Remote business with employees living all over the country could potentially withhold different amounts for each individual, making calculating payroll taxes extremely complex. 

In that case, payroll software might end up being a business’s new best friend. Payroll software will automatically calculate wages and tax withholdings. Most software platforms will also help deposit payroll taxes on time to the appropriate agency. 

Learn more about how BILL helps small businesses streamline their incoming and outgoing payments. 

Unemployment tax

Any business with employees must deduct the appropriate amount of their employees’ wages to pay FICA and income taxes on their behalf. They also have to pay their share of the FICA contributions. 

But that’s not all. There’s one more federal payroll tax that’s just for employers — an annual federal unemployment tax, also known as FUTA. 

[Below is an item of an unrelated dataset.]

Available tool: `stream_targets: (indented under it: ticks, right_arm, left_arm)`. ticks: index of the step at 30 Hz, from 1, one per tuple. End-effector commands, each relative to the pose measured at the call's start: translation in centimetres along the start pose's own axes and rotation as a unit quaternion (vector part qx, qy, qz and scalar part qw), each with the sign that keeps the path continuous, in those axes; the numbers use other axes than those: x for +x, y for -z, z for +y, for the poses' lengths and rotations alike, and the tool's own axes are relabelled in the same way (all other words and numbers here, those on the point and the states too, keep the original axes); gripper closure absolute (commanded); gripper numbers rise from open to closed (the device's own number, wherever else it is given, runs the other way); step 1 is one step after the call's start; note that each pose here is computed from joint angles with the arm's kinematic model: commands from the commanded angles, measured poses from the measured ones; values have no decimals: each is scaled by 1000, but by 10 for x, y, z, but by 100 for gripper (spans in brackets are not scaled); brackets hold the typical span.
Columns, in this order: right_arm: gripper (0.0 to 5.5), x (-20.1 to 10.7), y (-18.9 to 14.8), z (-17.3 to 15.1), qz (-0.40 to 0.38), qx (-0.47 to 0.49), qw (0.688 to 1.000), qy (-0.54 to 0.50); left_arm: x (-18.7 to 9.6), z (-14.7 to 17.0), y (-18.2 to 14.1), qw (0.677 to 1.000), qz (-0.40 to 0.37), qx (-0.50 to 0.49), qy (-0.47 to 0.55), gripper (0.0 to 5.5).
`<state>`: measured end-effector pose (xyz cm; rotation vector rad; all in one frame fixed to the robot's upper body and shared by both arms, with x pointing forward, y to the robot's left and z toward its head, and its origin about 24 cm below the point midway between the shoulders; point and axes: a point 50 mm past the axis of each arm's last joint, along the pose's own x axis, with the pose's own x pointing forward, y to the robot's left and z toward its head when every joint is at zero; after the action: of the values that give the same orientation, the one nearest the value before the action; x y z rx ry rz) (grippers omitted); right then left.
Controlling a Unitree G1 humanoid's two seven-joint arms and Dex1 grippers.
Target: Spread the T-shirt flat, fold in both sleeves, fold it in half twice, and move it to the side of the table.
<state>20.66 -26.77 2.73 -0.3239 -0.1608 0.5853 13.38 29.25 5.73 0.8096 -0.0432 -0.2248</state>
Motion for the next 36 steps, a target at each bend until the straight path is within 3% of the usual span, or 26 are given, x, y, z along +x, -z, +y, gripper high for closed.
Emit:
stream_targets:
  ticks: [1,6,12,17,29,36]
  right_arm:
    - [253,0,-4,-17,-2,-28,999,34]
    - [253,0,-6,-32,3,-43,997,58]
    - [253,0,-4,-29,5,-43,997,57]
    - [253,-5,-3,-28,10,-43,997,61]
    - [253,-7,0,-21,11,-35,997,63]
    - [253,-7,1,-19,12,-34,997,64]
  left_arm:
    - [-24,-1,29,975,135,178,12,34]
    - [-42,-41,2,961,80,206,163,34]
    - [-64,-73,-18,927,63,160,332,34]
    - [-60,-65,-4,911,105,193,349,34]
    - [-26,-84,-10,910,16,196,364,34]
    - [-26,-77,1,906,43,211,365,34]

FUTA stands for the Federal Unemployment Tax Act. FUTA requires employers to pay unemployment taxes for each employee. Employers pay 6% annually for the first $7,000 paid to an employee. So if a business pays an employee $15,000 annually, they will only pay 6% on the first $7,000 paid —not the full $15,000. It’s common for employers to pay this entire tax at the start of the year, unless they hire additional employees during the year. 

Then, all states have a State Unemployment Insurance Tax—SUTA (also known as SUI). This specific portion of employer taxes covers short-term benefits to employees who have lost their jobs under certain circumstances. States require employers to make quarterly payments. However, some states require the employee to pay SUI which include Alaska, New Jersey, and Pennsylvania. 

How to calculate payroll taxes

Calculating payroll taxes requires some math. Software can do the calculations automatically, but it’s still useful to know how it works. 

To calculate Social Security withholdings, multiply gross pay, minus pre-tax deductions, by the current Social Security tax rate, which is 6.2%.

Say one employee, Fred, earned $10,000 during the last pay period. So, here’s how you’d calculate this payroll tax:

$10,000 x .062 = $620

That’s Fred’s contribution. His employer would then pay $620 in payroll taxes. 

The process is the same for calculating Medicare withholdings, but using the Medicare tax rate, which is 1.45%. So, for Fred’s Medicare withholdings, deduct $145. The employer also pays $145 out of their revenue. 

$10,000 x .0145 = $145

To calculate the annual unemployment tax, multiply the gross pay by the tax rate, which is 6%, up to the first $7,000 of gross pay. So, for Fred, the total is $420 ($7,000 x .06). Once Fred has earned more than $7,000 for the year the unemployment tax will drop to $0 for the remainder of the year.